Department of Medicine, Division of Gastroenterology and Hepatology, University of Virginia, 1215 Lee Street, PO Box 800708, Charlottesville, VA, 22908, USA.
Department of Pediatrics, Division of Gastroenterology, Hepatology and Nutrition, School of Medicine, University of Virginia, MR-4 Bldg, 409 Lane Rd., Charlottesville, VA, 22908, USA.
Dig Dis Sci. 2020 Aug;65(8):2187-2195. doi: 10.1007/s10620-020-06352-w.

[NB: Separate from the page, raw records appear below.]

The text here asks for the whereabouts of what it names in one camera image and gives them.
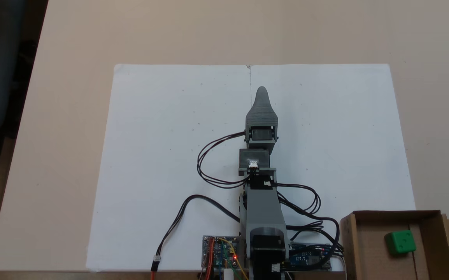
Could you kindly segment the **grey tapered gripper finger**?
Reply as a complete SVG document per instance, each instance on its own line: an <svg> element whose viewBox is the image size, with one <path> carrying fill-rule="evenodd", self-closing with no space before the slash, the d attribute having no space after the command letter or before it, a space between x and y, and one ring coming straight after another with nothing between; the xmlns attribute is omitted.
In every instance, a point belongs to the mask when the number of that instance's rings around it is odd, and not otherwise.
<svg viewBox="0 0 449 280"><path fill-rule="evenodd" d="M278 121L264 86L258 87L254 103L246 115L246 121Z"/></svg>

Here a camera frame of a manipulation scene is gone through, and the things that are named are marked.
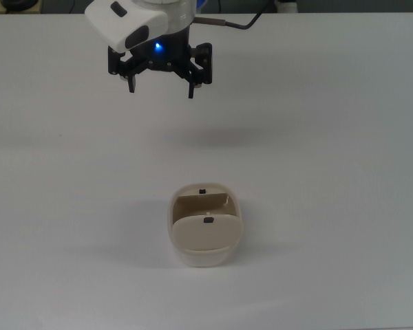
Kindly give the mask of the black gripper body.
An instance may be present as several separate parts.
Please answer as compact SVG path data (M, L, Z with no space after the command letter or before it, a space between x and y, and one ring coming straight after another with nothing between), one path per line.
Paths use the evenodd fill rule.
M190 27L141 43L130 50L131 72L146 69L162 72L190 72Z

Celiac disease (CD) is an immune-mediated enteropathy triggered by dietary ingestion of gluten in genetically susceptible patients. CD is often diagnosed by a "case-finding" approach of symptomatic patients. In recent times, the diagnostic paradigm has shifted to investigate patients who may be asymptomatic, but are at high risk of developing CD due to shared genetic susceptibilities. These high-risk groups include first-degree relatives of CD patients and patients with Type 1 diabetes mellitus, autoimmune thyroid disease, Down's syndrome, and Turner syndrome. Moreover, CD is often diagnosed as the cause of iron deficiency anemia or unexplained chronic diarrhea. Although screening for CD with serological tests is not recommended for the general population, it should be considered in these special populations. In this review, we explore screening for CD among high-risk groups in light of recent research and development in the CD arena.

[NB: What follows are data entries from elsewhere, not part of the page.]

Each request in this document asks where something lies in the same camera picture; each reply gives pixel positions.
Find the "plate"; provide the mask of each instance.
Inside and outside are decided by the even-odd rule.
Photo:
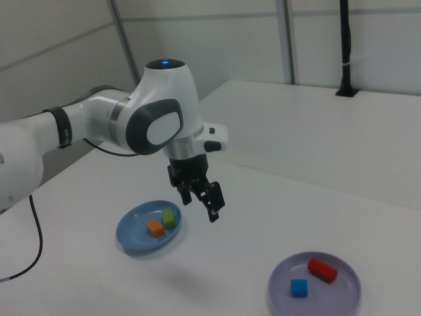
[[[171,208],[176,227],[165,230],[165,235],[155,238],[147,229],[146,222],[158,220],[161,225],[162,211]],[[116,237],[126,251],[151,251],[158,249],[175,237],[181,226],[180,209],[169,201],[150,201],[141,204],[125,214],[120,220]]]
[[[337,269],[332,283],[320,280],[307,269],[313,257]],[[307,279],[307,297],[291,295],[293,278]],[[281,316],[352,316],[361,299],[361,285],[356,272],[342,259],[322,252],[304,252],[285,259],[274,269],[269,296]]]

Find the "white wall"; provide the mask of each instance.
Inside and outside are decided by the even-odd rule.
[[[105,0],[3,1],[0,122],[64,105],[91,88],[134,82]],[[76,142],[44,158],[43,182],[91,148]]]
[[[341,82],[339,0],[290,0],[297,84]],[[367,91],[421,95],[421,2],[349,0],[351,82]]]
[[[202,98],[229,79],[285,82],[275,0],[117,0],[140,74],[186,62]]]

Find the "orange cube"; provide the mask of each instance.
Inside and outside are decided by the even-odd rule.
[[[156,220],[156,219],[152,219],[150,221],[147,221],[146,226],[155,238],[159,238],[159,237],[165,235],[164,227],[162,227],[160,222],[158,222],[158,220]]]

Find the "blue cube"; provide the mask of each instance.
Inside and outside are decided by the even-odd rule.
[[[307,280],[306,279],[292,279],[291,280],[291,294],[295,298],[305,298],[307,296]]]

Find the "green cube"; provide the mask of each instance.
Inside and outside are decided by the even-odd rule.
[[[176,227],[176,221],[174,220],[171,209],[162,211],[162,219],[164,220],[165,229],[170,230]]]

乳糜泻(CD)是一种由遗传易感患者摄入麸质引起的免疫介导的肠病。CD 通常通过有症状患者的“病例发现”方法进行诊断。最近,诊断范式已经转变为调查可能无症状但由于共同遗传易感性而处于 CD 高风险的患者。这些高风险人群包括 CD 患者的一级亲属和 1 型糖尿病、自身免疫性甲状腺疾病、唐氏综合征和特纳综合征患者。此外,CD 常被诊断为缺铁性贫血或不明原因慢性腹泻的病因。虽然不建议对一般人群进行血清学检测筛查 CD,但在这些特殊人群中应考虑进行筛查。在这篇综述中,我们根据 CD 领域的最新研究和发展,探讨了高危人群中 CD 的筛查。